Directions: Set down the lines below exactly as they stand, please. Go from the first through the one containing "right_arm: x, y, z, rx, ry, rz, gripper".

"""

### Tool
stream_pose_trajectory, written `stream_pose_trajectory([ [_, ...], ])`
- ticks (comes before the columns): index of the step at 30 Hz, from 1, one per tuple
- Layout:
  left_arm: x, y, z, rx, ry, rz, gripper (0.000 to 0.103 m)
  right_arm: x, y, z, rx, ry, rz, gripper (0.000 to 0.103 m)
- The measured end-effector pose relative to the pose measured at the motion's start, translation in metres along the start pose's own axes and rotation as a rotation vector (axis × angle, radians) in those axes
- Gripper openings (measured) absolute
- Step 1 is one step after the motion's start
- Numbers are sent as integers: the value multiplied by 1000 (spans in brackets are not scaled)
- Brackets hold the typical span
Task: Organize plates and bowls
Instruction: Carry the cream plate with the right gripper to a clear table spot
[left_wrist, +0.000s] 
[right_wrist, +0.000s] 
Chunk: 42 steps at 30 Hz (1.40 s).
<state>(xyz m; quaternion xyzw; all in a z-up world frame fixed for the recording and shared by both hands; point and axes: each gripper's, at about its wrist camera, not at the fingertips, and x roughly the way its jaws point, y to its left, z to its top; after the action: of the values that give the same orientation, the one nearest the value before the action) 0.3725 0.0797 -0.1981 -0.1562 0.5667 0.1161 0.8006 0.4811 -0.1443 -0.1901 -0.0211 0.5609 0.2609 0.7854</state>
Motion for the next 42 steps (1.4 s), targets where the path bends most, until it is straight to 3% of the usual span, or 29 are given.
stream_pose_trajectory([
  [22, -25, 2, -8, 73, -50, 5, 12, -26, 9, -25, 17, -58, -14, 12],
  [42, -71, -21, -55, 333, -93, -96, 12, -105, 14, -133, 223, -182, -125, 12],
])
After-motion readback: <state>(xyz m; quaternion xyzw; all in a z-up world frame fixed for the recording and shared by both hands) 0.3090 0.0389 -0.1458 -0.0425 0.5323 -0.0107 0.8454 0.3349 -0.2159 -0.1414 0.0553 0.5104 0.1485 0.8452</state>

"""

Response to this task:
### Tool
stream_pose_trajectory, written `stream_pose_trajectory([ [_, ...], ])`
- ticks (comes before the columns): index of the step at 30 Hz, from 1, one per tuple
- Layout:
  left_arm: x, y, z, rx, ry, rz, gripper (0.000 to 0.103 m)
  right_arm: x, y, z, rx, ry, rz, gripper (0.000 to 0.103 m)

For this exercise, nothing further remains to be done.